Le rapaillement, ici, est donc pluriel. « En alliant plusieurs voix de femmes, on obtient un panorama de différents rapports au monde, de diverses sensibilités. » Avec en tête une visée anthologique, les directrices du recueil (dont l’une est aussi artiste multidisciplinaire, et l’autre psychiatre) ont tenu à réunir des poètes de différentes origines et générations. « Parmi les auteures retenues, il y a des Québécoises d’origine autochtone, égyptienne, algérienne, haïtienne, américaine; des femmes qui font partie de l’Académie des lettres du Québec, et d’autres qui n’ont publié qu’un ou deux recueils. »

Ainsi, cette courtepointe poétique amène Nicole Brossard, Hélène Dorion, Louise Dupré et Martine Audet à côtoyer Erika Soucy, Judy Quinn, Natasha Kanapé Fontaine et Marie-Célie Agnant, notamment. En prime, un texte inédit et inachevé de Geneviève Amyot, décédée en 2000.

Difficile de faire autrement : l’identité féminine, le « je » féminin sont au cœur de la majorité des écrits. « Quand on s’est mises à recevoir les textes, on était agréablement surprises de constater le large éventail de thèmes abordés, toujours autour de celui de la femme », relate Isabelle Duval, qui signe le poème La louve.

Du personnel à l’universel

Plus personnels que revendicateurs, plus intimes que politiques, les textes n’en ouvrent pas moins sur l’universel. La poète innue Joséphine Bacon, par exemple, aborde l’importance des origines dans Nukum : « À nouveau je parle la langue de la terre / Mes mocassins m’attendent / Je m’allonge sur le dos de ma grand-mère Ours / À son tour elle me porte ». Joanne Morency, dans Toucher l’aube, évoque une renaissance par le langage, la prise de parole : « il a fallu réapprendre / à parler / inventer chaque mot / un à un / chaque phrase à la suite de l’autre / comme une histoire obligée / qu’il nous faudrait écrire / chacun pour soi / pour se prolonger ». L’amour, quant à lui, imprègne plusieurs pages du recueil, parfois de façon brute mais belle, comme dans le poème Une soirée chez Thomas (là où la ruse ne suffit pas) de la jeune Laurance Ouellet Tremblay : « dors ti-loup, tu m’as dit ce soir-là en t’enroulant autour de moi / dans notre position bizarre / les pieds collés / dors, chu là, demain y va faire beau / pis j’aime ça en crisse, moi, t’entendre parler ».

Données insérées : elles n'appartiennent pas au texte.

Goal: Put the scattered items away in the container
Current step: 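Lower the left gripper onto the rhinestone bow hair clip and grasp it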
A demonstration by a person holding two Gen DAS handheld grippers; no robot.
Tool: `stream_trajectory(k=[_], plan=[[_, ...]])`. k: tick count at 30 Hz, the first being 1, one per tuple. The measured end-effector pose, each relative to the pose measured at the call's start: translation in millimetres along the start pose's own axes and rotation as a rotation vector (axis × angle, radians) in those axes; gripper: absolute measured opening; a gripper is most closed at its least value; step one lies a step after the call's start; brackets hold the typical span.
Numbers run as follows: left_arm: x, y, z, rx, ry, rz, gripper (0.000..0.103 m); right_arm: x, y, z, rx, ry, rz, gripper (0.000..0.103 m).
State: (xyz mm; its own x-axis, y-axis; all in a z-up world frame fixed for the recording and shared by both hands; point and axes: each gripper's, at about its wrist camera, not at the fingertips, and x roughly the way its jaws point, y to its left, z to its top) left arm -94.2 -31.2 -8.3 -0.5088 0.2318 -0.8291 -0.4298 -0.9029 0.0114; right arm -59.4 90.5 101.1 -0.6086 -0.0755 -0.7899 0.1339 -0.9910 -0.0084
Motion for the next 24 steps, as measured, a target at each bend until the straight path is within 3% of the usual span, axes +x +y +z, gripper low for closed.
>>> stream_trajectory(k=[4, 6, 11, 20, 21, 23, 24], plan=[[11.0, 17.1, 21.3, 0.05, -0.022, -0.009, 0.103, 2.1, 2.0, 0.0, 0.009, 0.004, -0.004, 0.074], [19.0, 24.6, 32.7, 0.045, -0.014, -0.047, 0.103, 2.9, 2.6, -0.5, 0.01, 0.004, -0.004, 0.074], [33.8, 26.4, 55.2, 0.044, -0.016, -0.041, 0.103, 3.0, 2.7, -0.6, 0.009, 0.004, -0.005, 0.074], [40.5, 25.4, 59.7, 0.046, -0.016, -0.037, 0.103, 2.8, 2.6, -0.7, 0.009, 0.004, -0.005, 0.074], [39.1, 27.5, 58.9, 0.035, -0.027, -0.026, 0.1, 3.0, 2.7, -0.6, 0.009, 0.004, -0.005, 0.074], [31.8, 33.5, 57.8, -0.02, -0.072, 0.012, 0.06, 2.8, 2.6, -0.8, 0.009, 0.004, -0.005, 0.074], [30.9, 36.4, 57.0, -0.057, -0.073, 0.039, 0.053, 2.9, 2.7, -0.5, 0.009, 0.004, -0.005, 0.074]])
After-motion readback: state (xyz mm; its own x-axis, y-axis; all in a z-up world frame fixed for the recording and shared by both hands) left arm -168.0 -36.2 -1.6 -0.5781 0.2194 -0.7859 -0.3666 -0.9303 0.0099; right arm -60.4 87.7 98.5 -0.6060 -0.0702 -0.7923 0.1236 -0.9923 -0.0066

Et même si le recueil ne s’inscrit pas dans la lignée de celui de Miron – les directrices insistent là-dessus –, certaines poètes ont judicieusement intégré des vers tirés de L’homme rapaillé, comme la slameuse Rose Eliceiry, dans Au nord : « je suis arrivée à ce qui commence / dans l’exacte brûlure du jour / le jaune éclatant d’une envolée d’oies blanches ».

Ces textes d’une grande variété, certains plus narratifs, d’autres impressionnistes, sombres ou lumineux, tissés d’un langage parfois cru, parfois suave, composent une matière littéraire forte, présentant un splendide éventail de la richesse de la poésie québécoise contemporaine au féminin. Comme l’écrit Louise Warren dans Commencer, prendre acte : « Dans le fragment je reconnais la plénitude ».

Page couverture Femmes rapaillées.

Isabelle Duval et Ouanessa Younsi, Femmes rapaillées, Mémoire d’encrier, 2016, 232 p.